Hey, everyone! I’ve put together a workshop designed to help other writers learn from my mistakes. Try to do the exercises yourself before looking at the suggested changes.
One of the hardest things about writing well is achieving what I call flow. What does that mean? Giving a rhythm to your writing. When you read a book, each word, sentence and paragraph flows into the next one, right? If it doesn’t, it’s jarring to the reader. Good storytellers don’t just have a good story, they know how to tell it. Look at the troubadours. They actually followed a distinct verse form.
Water is dripping Drip, drip, drip Snow is melting Wakka, wakka, wakka.

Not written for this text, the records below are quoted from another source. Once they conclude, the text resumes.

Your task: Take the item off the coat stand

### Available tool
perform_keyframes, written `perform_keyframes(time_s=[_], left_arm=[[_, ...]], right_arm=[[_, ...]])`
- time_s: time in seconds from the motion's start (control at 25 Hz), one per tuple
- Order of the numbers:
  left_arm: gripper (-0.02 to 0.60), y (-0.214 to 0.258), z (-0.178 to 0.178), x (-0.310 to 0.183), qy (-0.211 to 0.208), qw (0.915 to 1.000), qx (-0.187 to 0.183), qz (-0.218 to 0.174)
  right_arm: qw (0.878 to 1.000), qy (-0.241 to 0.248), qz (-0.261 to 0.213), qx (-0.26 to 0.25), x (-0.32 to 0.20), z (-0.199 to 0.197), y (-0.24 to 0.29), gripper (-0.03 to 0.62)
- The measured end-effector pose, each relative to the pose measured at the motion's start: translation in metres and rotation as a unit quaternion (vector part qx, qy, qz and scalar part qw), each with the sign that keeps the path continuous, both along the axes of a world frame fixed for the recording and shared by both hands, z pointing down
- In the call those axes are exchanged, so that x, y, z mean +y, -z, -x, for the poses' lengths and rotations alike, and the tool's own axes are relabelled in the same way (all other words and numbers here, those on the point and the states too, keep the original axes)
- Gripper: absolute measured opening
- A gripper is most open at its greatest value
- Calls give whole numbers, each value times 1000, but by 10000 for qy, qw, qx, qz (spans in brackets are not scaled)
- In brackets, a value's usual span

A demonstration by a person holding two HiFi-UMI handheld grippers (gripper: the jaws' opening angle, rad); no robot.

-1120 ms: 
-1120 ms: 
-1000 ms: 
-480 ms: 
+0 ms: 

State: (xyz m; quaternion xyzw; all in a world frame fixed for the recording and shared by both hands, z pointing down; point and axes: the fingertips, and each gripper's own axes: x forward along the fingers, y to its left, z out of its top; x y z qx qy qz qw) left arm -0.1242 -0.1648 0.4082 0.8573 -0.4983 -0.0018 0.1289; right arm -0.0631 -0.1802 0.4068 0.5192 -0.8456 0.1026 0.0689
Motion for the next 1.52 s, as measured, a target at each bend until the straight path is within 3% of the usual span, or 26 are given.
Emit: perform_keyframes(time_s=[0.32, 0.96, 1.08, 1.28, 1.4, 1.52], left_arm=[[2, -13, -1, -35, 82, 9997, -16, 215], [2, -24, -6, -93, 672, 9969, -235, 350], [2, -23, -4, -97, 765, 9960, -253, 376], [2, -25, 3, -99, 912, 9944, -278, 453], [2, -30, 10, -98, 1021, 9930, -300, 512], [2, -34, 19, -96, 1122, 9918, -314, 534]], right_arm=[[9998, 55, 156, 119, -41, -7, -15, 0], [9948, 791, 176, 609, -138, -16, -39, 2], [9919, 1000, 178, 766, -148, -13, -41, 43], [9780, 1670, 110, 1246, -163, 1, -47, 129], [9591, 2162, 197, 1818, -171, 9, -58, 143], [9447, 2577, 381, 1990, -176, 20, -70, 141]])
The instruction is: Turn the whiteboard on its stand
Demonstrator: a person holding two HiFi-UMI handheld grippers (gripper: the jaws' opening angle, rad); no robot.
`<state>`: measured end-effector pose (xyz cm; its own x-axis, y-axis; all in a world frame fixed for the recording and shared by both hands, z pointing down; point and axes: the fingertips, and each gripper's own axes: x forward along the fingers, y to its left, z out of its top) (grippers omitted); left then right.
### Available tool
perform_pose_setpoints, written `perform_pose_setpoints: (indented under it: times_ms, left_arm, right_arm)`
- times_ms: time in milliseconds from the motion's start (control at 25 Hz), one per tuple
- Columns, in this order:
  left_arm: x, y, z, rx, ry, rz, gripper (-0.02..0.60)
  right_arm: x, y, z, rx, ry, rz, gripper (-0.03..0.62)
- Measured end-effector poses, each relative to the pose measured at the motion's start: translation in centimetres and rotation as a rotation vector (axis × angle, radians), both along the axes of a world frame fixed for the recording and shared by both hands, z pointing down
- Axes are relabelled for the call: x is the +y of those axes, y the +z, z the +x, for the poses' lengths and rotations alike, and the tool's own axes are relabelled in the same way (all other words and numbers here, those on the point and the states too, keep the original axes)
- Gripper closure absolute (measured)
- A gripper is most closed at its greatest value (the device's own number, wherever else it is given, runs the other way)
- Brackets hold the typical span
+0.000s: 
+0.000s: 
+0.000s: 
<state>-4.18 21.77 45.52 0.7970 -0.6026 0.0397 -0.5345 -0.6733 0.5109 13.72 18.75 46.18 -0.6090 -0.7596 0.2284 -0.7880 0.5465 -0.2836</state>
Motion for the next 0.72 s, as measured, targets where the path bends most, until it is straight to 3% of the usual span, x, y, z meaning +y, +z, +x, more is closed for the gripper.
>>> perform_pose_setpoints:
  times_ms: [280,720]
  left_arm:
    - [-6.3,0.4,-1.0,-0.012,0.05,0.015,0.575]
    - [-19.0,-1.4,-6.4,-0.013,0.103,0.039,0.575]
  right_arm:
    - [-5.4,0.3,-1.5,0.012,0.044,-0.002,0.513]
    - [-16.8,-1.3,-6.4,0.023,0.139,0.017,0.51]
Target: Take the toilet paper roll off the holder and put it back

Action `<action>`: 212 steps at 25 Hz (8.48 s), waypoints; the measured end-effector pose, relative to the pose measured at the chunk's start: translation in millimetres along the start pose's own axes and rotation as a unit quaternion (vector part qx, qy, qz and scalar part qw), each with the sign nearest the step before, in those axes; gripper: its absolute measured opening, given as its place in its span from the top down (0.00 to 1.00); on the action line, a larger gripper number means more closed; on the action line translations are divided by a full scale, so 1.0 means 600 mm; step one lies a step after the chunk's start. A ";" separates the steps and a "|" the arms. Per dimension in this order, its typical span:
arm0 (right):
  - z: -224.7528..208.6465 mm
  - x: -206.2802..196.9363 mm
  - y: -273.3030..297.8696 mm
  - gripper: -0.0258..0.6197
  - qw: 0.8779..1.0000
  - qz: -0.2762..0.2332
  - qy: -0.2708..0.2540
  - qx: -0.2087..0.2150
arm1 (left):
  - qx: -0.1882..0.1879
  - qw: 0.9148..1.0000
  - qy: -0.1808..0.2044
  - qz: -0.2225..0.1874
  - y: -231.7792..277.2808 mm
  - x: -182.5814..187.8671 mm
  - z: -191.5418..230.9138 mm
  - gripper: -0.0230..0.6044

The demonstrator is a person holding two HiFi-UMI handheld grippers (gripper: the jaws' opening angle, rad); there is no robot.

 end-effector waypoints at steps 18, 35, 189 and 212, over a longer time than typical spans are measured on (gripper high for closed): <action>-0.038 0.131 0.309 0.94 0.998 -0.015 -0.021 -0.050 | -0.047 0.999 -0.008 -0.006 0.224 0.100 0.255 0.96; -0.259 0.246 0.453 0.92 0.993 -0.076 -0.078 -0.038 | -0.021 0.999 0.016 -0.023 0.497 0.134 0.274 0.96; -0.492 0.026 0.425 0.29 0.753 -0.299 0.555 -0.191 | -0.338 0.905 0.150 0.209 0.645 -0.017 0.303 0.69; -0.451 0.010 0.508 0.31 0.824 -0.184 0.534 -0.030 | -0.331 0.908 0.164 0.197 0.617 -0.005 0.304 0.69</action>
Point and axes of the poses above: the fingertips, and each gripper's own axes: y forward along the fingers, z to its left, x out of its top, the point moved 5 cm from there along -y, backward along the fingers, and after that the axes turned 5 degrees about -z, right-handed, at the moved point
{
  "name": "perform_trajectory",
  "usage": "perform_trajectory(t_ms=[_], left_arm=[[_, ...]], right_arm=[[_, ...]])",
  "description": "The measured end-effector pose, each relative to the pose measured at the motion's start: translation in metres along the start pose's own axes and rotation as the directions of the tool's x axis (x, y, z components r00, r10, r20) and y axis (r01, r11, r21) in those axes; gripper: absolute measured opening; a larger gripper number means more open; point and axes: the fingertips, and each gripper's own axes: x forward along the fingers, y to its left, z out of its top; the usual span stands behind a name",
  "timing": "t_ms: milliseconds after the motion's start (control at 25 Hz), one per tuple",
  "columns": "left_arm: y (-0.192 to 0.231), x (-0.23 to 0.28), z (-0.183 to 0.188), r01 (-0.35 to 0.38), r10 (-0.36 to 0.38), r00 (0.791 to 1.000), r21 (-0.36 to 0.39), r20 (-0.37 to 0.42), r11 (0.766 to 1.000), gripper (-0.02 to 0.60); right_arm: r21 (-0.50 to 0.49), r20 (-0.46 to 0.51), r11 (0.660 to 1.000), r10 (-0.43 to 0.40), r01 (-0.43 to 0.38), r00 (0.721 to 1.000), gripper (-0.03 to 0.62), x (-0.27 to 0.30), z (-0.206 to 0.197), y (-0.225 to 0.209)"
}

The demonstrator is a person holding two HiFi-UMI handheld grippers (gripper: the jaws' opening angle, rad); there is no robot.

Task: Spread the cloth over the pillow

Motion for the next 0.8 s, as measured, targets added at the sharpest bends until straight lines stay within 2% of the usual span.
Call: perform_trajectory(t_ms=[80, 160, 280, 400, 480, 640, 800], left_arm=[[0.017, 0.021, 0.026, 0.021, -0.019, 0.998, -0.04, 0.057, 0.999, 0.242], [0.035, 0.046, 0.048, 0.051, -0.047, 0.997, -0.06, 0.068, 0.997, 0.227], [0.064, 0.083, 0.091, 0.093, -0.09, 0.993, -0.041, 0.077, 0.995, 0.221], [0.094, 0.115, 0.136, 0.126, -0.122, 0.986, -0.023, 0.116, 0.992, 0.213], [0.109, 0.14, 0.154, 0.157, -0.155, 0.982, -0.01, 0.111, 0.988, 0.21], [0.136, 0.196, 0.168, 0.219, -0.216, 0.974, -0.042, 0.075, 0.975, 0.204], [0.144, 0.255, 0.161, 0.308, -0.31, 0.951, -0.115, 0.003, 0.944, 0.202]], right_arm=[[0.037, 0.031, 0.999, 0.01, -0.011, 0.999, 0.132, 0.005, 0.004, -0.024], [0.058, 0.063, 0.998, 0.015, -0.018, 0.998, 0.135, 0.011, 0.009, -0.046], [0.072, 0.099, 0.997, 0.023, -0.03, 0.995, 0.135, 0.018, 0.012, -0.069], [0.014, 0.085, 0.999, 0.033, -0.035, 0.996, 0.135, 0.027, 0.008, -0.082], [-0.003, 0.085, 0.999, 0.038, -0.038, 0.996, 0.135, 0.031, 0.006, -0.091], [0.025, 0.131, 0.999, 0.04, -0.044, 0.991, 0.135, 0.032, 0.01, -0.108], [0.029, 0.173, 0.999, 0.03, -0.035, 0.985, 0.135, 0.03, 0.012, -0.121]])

Hey, that doesn’t even rhyme!
Here’s a real poem that I wrote, but it doesn’t rhyme, either.
Anyone who wants to become a published author has a dream. We imagine ourselves sending in our first book, someone reads it and is so impressed, they actually call and ask to serve as our agent – for peanuts. We graciously accept their offer. They send out our book and immediately several publishing companies compete for the rights to it, clamoring, fighting, giving each other swirlies. We go with the company who has the best reputation, seems honorable, and most importantly, offers the most money.
Not long after our book is published, we hit the New York bestseller’s list, in record time, of course. We do the talk show circuit, our fans just can’t get enough of us, and we become famous.